The method of producing a herbicide tolerant rice plant may also use a transgene or transgenes. One embodiment of such a method is to transform cells of a rice plant with a transgene, wherein the transgene encodes 2 different mutations, each resulting in rice against an IMI inhibitor. Any suitable cell may be used in the practice of these methods, for example, the cell may be in the form of a callus. Specific mutations disclosed herein include those that result in substitutions a205V and G654E in the AHAS/ALS enzyme. With this combination, resistance synergy occurs.

Drawings

FIG. 1 shows an alignment of nucleic acid sequences between wild type rice line P1003(SEQ ID NO:1), patent parental line R0146(SEQ ID NO:3), and one line having a mutation encoding substitution A205(179) V (SEQ ID NO:2) and another line having G654(628) E (SEQ ID NO: 4).
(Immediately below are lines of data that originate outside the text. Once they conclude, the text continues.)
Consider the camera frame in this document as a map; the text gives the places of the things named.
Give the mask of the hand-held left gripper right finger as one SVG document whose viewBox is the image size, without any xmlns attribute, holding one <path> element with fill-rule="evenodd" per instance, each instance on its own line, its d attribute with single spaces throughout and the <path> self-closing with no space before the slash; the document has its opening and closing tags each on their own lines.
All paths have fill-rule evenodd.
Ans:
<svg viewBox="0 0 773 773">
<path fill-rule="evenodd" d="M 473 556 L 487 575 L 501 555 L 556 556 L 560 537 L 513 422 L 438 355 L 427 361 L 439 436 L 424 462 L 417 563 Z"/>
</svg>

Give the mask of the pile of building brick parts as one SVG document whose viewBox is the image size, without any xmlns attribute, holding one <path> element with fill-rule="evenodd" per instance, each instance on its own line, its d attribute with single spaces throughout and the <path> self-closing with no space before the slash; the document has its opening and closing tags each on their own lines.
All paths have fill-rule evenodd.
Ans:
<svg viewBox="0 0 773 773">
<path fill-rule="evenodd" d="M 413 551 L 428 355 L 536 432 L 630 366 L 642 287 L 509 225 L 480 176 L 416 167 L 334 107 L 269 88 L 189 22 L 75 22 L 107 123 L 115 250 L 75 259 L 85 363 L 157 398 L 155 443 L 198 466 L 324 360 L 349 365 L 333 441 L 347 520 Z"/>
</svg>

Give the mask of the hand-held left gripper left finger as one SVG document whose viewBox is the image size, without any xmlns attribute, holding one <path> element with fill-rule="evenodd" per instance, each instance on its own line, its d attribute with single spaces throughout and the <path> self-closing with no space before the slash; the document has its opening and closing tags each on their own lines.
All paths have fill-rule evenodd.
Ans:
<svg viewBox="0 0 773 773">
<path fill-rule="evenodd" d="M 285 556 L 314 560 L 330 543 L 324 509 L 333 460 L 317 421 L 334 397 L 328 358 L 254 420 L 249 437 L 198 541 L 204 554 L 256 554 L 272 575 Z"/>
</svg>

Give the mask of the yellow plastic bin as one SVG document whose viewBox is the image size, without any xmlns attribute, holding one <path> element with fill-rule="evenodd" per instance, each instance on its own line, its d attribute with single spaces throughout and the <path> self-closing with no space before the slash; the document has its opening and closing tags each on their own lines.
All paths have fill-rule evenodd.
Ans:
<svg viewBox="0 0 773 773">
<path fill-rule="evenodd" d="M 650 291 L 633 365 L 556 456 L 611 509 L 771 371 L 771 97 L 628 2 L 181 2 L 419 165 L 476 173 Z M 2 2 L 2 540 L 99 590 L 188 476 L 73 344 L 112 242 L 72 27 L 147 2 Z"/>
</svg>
FIG. 2 shows an AHAS/ALS amino acid sequence alignment of substitutions at positions 205(SEQ ID NO:5), 653(SEQ ID NO:6) and 654(SEQ ID NO: 7); wherein P1003(SEQ ID NO:10) and R0146(SEQ ID NO:11) are non-mutated rice lines; nipponbare (SEQ ID NO:12) and Arabidopsis (SEQ ID NO:13) are also shown. In order of appearance, FIG. 2 also discloses SEQ ID NOS: 8-9(Cyp-MT-653, Cyp-WT), respectively. The blank display does not match.
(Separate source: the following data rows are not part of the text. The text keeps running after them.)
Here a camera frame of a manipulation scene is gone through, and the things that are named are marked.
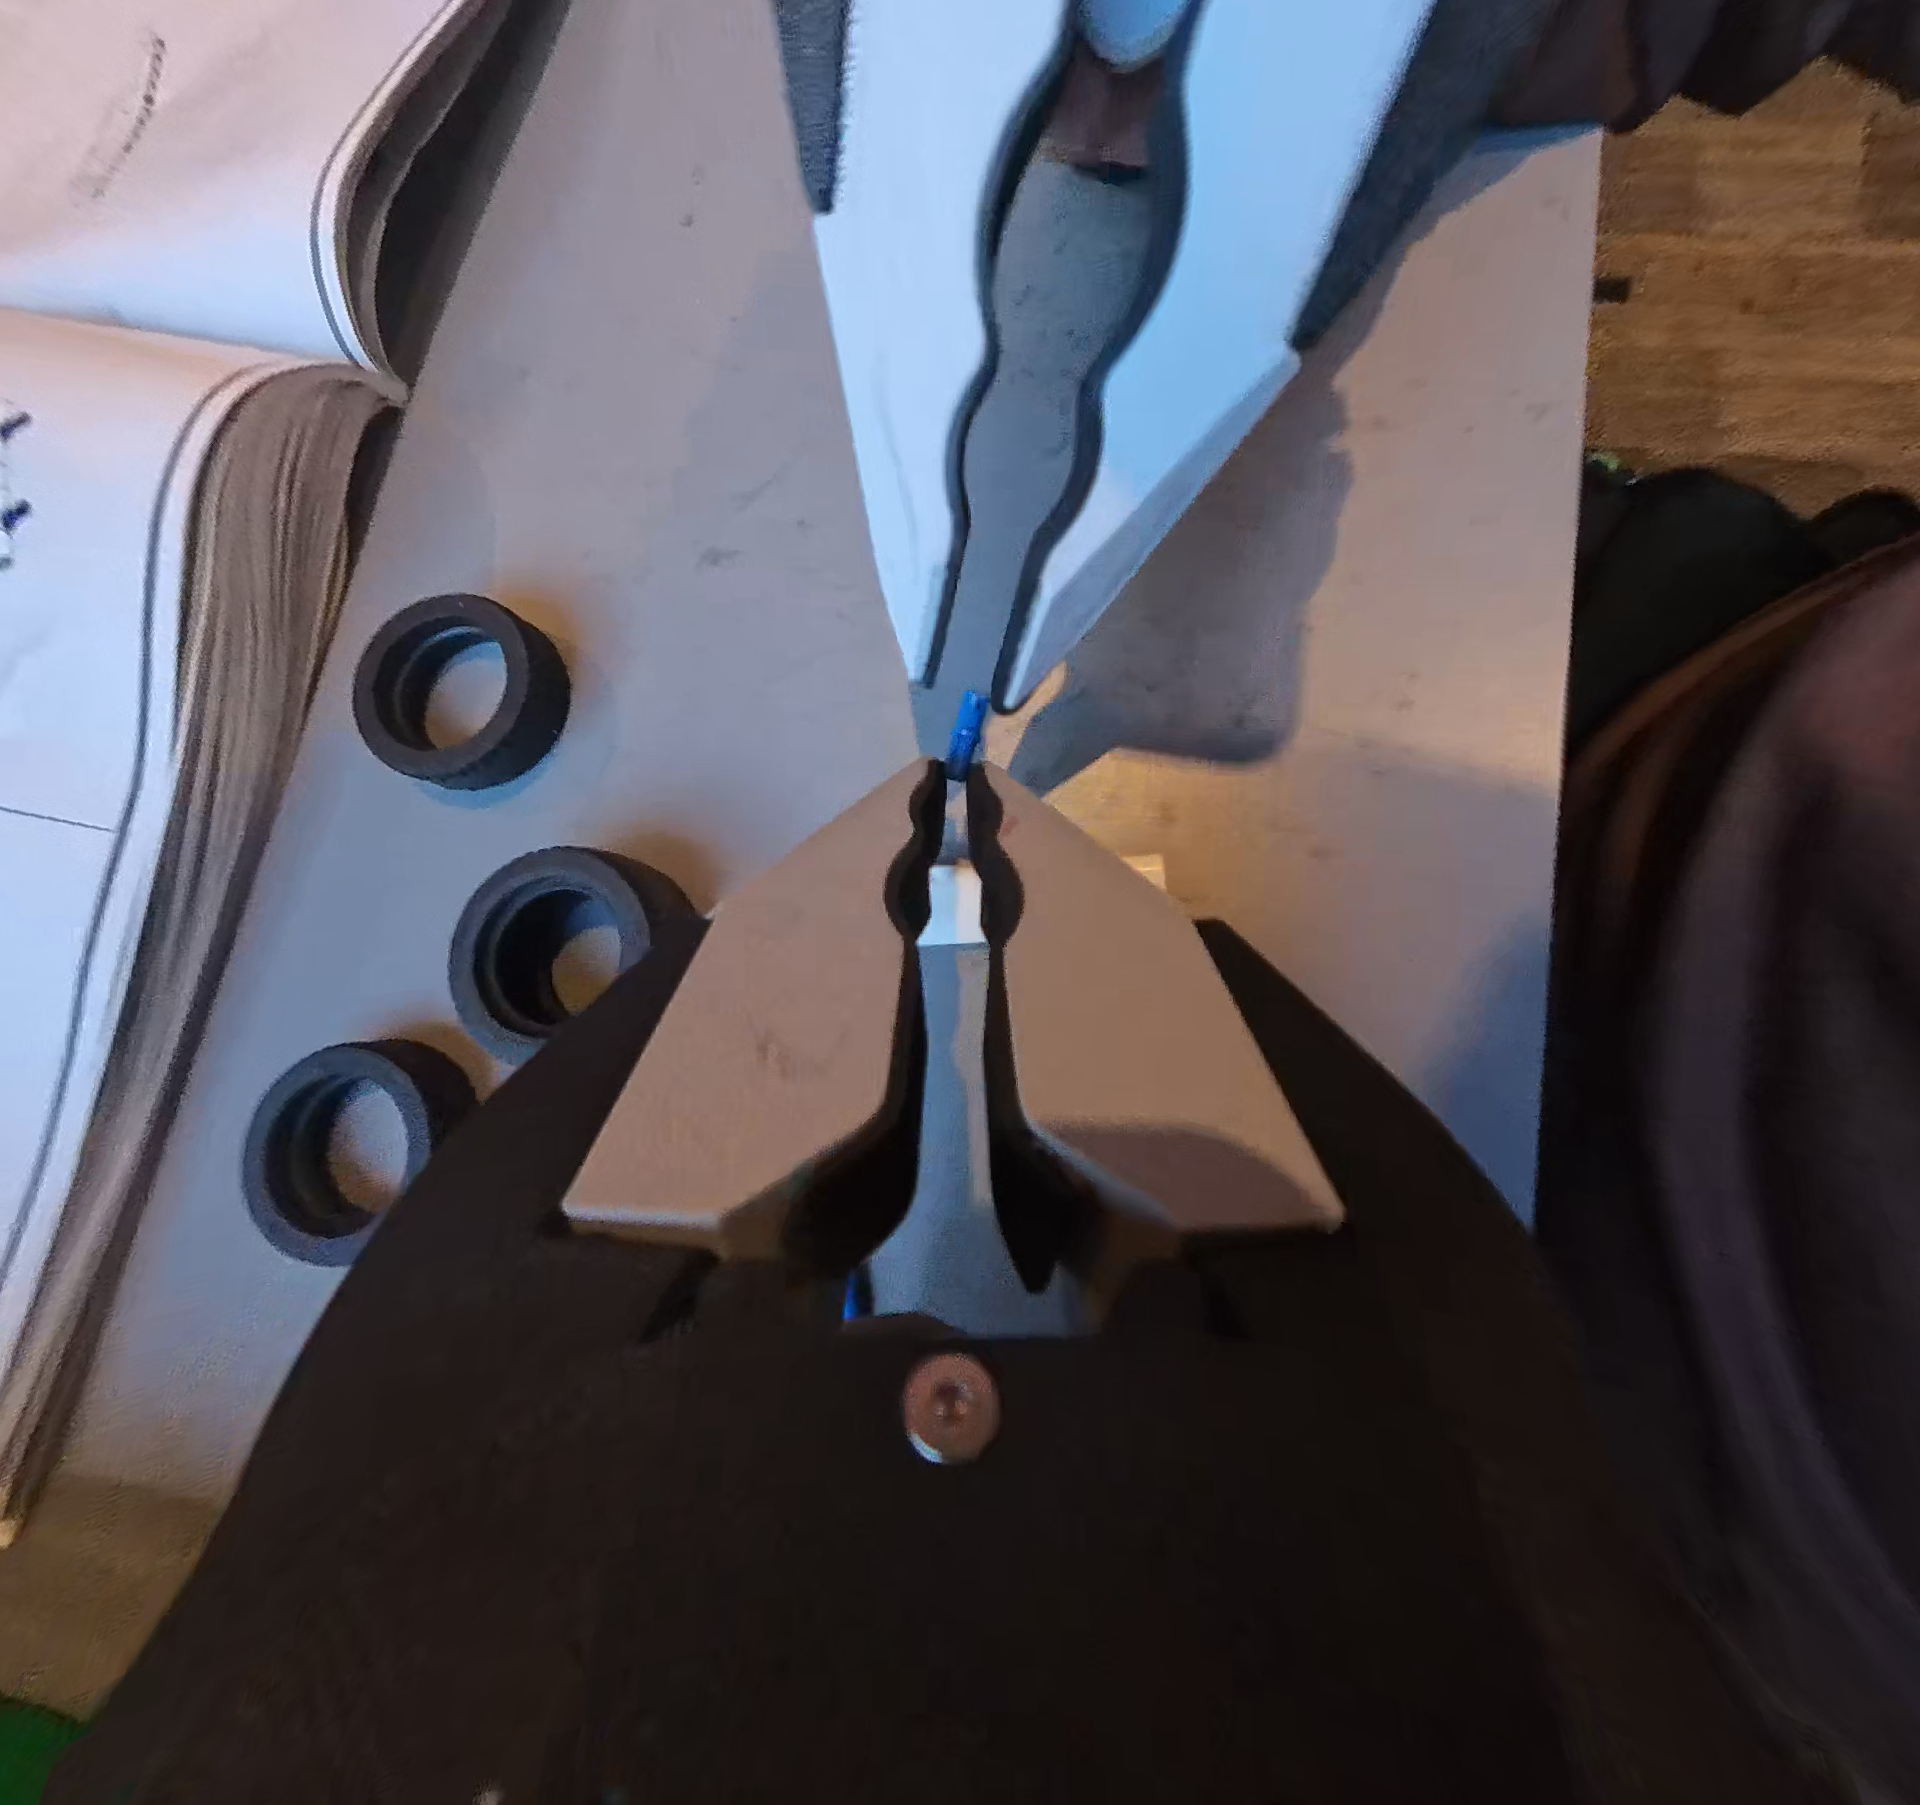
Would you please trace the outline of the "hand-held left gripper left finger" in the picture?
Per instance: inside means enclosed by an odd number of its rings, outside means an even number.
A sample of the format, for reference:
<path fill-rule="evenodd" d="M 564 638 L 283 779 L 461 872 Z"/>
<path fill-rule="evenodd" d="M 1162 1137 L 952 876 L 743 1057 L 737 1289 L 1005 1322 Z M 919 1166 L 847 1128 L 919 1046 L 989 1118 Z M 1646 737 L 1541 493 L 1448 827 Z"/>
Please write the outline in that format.
<path fill-rule="evenodd" d="M 918 761 L 720 903 L 564 1193 L 582 1234 L 849 1273 L 918 1176 L 918 942 L 946 775 Z"/>

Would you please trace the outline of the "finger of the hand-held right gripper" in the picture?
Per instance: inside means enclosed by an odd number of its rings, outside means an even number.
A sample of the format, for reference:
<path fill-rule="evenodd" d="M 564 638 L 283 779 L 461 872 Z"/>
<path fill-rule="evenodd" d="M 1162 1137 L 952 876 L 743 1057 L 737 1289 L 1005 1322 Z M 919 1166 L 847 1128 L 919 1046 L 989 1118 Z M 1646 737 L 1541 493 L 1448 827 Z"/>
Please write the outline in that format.
<path fill-rule="evenodd" d="M 1139 284 L 1076 394 L 996 665 L 1016 710 L 1300 368 L 1294 334 L 1435 0 L 1192 0 L 1150 121 Z"/>
<path fill-rule="evenodd" d="M 970 534 L 963 442 L 998 345 L 992 235 L 1062 68 L 1069 4 L 847 0 L 813 243 L 873 567 L 914 687 L 938 672 Z"/>

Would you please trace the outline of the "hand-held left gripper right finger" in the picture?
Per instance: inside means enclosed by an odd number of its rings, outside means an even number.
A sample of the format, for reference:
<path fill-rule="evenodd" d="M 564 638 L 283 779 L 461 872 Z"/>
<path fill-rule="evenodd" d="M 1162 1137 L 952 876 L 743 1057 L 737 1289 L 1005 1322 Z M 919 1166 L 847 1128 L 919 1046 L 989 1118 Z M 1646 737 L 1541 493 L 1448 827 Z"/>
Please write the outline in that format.
<path fill-rule="evenodd" d="M 1139 1265 L 1342 1228 L 1330 1185 L 1196 920 L 979 762 L 992 1211 L 1025 1289 L 1111 1308 Z"/>

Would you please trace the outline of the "white toy beam brick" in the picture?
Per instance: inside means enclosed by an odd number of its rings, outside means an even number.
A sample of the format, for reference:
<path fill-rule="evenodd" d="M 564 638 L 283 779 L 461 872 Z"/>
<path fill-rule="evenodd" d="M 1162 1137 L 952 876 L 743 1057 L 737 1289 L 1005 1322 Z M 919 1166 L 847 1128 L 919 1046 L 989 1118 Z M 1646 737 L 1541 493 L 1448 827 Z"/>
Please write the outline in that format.
<path fill-rule="evenodd" d="M 1007 951 L 1038 956 L 1082 951 L 1095 940 L 1148 938 L 1192 912 L 1165 888 L 1165 860 L 1122 858 L 1099 841 L 1066 855 L 1016 857 L 1022 919 Z M 985 886 L 973 863 L 939 863 L 929 873 L 929 920 L 919 943 L 985 945 Z"/>

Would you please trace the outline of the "grey desk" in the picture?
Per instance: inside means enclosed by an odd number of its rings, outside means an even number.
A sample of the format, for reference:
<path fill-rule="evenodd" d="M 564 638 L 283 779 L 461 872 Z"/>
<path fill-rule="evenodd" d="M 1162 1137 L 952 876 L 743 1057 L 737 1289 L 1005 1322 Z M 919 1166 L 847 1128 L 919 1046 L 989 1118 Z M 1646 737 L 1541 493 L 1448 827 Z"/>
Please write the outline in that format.
<path fill-rule="evenodd" d="M 82 1718 L 229 1498 L 339 1275 L 238 1155 L 320 1046 L 459 1030 L 447 947 L 553 841 L 709 908 L 919 749 L 766 0 L 569 0 L 396 430 L 297 767 L 65 1459 L 3 1548 L 3 1690 Z M 1544 1042 L 1599 144 L 1488 138 L 992 758 L 1230 920 L 1523 1217 Z M 373 758 L 395 613 L 561 650 L 513 784 Z"/>

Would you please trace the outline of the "narrow black rubber tyre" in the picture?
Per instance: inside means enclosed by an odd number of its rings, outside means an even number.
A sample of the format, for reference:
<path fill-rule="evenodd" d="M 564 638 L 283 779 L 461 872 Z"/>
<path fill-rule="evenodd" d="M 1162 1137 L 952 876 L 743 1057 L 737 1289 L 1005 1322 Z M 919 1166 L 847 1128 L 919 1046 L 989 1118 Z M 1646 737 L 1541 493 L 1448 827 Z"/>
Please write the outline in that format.
<path fill-rule="evenodd" d="M 385 1098 L 396 1118 L 396 1193 L 478 1107 L 467 1072 L 413 1039 L 325 1046 L 287 1067 L 252 1113 L 242 1193 L 259 1234 L 290 1263 L 344 1268 L 386 1214 L 349 1195 L 330 1162 L 332 1132 L 356 1093 Z"/>

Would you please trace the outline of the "person's brown shirt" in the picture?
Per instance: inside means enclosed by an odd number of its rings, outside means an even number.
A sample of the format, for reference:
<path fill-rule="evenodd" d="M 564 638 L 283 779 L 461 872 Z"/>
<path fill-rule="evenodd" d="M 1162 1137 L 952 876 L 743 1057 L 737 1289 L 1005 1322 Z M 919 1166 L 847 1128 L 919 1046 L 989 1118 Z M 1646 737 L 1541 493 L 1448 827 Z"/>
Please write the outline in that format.
<path fill-rule="evenodd" d="M 1741 1682 L 1916 1800 L 1916 536 L 1572 745 L 1534 1234 Z"/>

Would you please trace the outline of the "open white instruction booklet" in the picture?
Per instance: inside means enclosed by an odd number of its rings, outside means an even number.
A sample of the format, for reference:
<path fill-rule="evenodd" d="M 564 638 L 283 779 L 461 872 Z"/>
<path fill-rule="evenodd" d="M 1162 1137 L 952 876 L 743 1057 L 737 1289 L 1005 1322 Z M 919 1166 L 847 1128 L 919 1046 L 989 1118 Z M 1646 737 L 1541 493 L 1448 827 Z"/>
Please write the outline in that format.
<path fill-rule="evenodd" d="M 2 0 L 2 1493 L 82 1388 L 541 0 Z"/>
FIGS. 3A-3I illustrate the results of example 1: FIG. 3A control; FIG. 3B 0.5 Ximazethapyr; FIG. 3C 1X imazethapyr; FIG. 3D 2X imazethapyr; FIG. 3E 4X imazethapyr; FIG. 3F1X imazethapyr +0.5 Ximazethapyr; FIG. 3G 1 Ximazethapyr +1X imazamox; FIG. 3H1X imazethapyr +2 Ximazethapyr; FIG. 3I 1 Ximazethapyr +4X imazamox; pots L to R: LF2-RTC2/LM1-RTC1, LF1-RTC2/LM1-RTC1, LF3-RTC2\ LM4-RTC1, mutant strain P1003A205V, mutant strain R0146G654E, sensitive control commercial variety Cypress and commercial hybrid line CLXL 745.

FIG. 4 graphically illustrates the results of example 1.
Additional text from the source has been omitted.